**Activity**
Starting at the first line of the entries below, output every line exactly, up to and including the line with "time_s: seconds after".

Stored items from a collection
..............................

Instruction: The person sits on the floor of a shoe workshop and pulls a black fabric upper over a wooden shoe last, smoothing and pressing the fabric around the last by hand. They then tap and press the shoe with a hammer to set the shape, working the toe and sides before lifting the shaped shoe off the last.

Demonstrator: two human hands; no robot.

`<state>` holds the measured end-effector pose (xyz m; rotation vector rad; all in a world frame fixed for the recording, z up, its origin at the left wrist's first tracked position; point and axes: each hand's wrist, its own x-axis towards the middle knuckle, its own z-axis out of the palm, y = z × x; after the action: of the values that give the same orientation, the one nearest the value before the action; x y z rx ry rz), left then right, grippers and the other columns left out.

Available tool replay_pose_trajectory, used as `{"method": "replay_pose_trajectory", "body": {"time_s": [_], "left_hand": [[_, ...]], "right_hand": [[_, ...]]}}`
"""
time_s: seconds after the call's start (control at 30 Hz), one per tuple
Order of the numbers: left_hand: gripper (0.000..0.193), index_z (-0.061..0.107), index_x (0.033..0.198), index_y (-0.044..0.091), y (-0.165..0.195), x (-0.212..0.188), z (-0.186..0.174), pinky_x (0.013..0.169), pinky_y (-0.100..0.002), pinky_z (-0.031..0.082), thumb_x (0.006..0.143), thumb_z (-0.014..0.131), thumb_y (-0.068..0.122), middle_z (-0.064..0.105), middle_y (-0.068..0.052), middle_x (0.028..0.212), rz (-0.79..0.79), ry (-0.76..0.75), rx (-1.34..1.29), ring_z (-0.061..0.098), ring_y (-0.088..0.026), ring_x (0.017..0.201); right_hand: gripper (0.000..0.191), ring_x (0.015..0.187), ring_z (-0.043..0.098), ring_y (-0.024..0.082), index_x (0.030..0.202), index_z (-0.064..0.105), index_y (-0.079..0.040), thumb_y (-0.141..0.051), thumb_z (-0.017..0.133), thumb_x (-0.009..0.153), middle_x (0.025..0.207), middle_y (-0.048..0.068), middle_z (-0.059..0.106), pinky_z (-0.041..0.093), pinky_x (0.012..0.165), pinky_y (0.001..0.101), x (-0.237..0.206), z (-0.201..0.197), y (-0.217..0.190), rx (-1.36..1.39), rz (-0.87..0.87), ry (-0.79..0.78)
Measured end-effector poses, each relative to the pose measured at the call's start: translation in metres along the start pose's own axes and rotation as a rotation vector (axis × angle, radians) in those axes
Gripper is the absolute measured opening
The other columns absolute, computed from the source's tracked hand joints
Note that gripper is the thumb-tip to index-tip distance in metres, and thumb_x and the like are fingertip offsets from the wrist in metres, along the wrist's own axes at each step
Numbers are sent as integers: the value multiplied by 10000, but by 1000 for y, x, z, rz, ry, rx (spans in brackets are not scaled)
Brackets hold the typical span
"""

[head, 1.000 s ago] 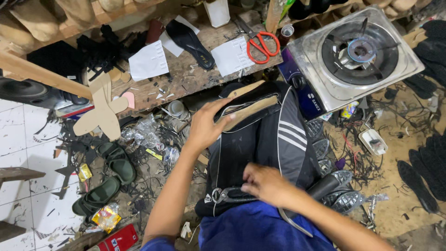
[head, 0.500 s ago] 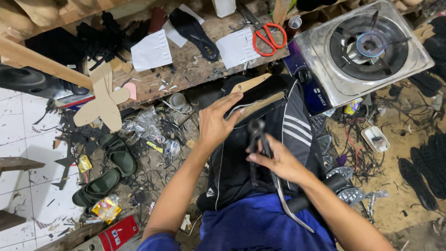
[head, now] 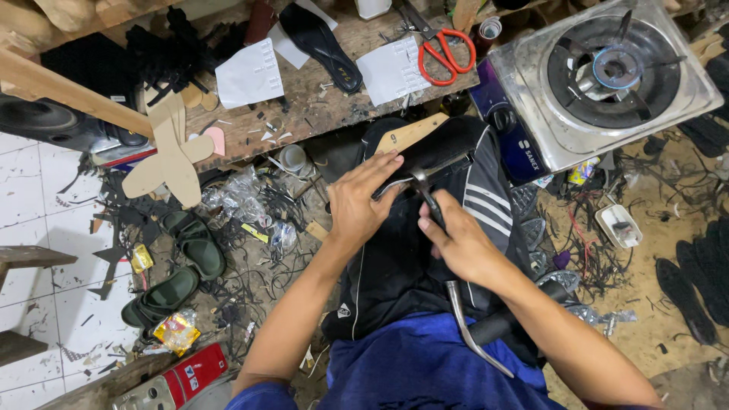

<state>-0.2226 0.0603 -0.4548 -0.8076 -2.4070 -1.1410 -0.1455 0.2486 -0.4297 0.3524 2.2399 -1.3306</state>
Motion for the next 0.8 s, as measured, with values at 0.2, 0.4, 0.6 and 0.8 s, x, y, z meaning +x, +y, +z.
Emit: {"method": "replay_pose_trajectory", "body": {"time_s": [0.2, 0.4, 0.6, 0.8], "left_hand": [[420, 720, 1220, 110, 0, 8, -2, 989, -357, 571, 808, 803, 99, 726, -64, 1287, -75, -51, -26, 701, -271, 1211], [453, 730, 1262, 179, -10, 33, -7, 947, -418, 534, 842, 792, 338, 723, -114, 1219, -364, -296, -79, 693, -324, 1120], [390, 677, 1315, 205, 5, 24, 14, 848, -444, 565, 970, 666, 388, 727, -90, 1264, -221, -274, 112, 706, -343, 1064], [408, 643, 1341, 168, 8, 25, 20, 817, -465, 562, 971, 642, 338, 705, -98, 1278, -91, -277, 171, 682, -329, 1112]], "right_hand": [[188, 822, 645, 430, 1060, 488, -14, -165, 586, 1006, 856, 209, 630, 503, 714, 480, 10, 2, 15, -157, -504, 213], [267, 876, 655, 451, 1132, 435, 9, -170, 585, 1003, 924, 226, 660, 507, 728, 510, 29, 14, 26, -184, -542, 256], [364, 878, 642, 480, 1129, 489, -3, 69, 581, 784, 977, 267, 617, 518, 749, 531, 15, -23, 25, -566, -534, 225], [242, 877, 658, 464, 1123, 497, 9, -39, 608, 914, 1016, 279, 606, 521, 694, 550, 8, -18, 22, -679, -409, 345]]}}
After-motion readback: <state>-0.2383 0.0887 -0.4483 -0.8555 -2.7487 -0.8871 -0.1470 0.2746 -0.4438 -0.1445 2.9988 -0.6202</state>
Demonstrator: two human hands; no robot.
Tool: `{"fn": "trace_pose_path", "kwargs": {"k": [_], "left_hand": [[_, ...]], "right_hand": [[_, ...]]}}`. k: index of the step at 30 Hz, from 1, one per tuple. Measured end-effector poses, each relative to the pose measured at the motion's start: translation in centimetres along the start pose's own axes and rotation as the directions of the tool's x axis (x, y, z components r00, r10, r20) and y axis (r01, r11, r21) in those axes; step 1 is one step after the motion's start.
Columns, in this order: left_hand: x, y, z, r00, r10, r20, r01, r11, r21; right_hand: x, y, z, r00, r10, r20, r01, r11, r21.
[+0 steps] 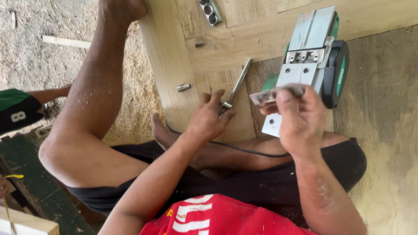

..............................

**Answer to the problem**
Instruction: The person sits on the floor of a shoe workshop and pulls a black fabric upper over a wooden shoe last, smoothing and pressing the fabric around the last by hand. They then tap and press the shoe with a hammer to set the shape, working the toe and sides before lifting the shaped shoe off the last.

Demonstrator: two human hands; no robot.

`<state>` holds the measured end-effector pose (xyz m; rotation vector rad; all in a world frame fixed for the recording, z up, its origin at the left wrist's first tracked position; point and axes: each hand's wrist, its own x-axis towards the middle knuckle, its own z-axis out of the palm, y = z × x; after the action: of the values that give the same orientation, the one nearest the value before the action; x y z rx ry rz), left then right, grippers and the other columns left out.

Available tool replay_pose_trajectory, used as `{"method": "replay_pose_trajectory", "body": {"time_s": [_], "left_hand": [[_, ...]], "right_hand": [[_, ...]]}}`
"""
time_s: seconds after the call's start (control at 30 Hz), one per tuple

There is nothing more to add to this answer.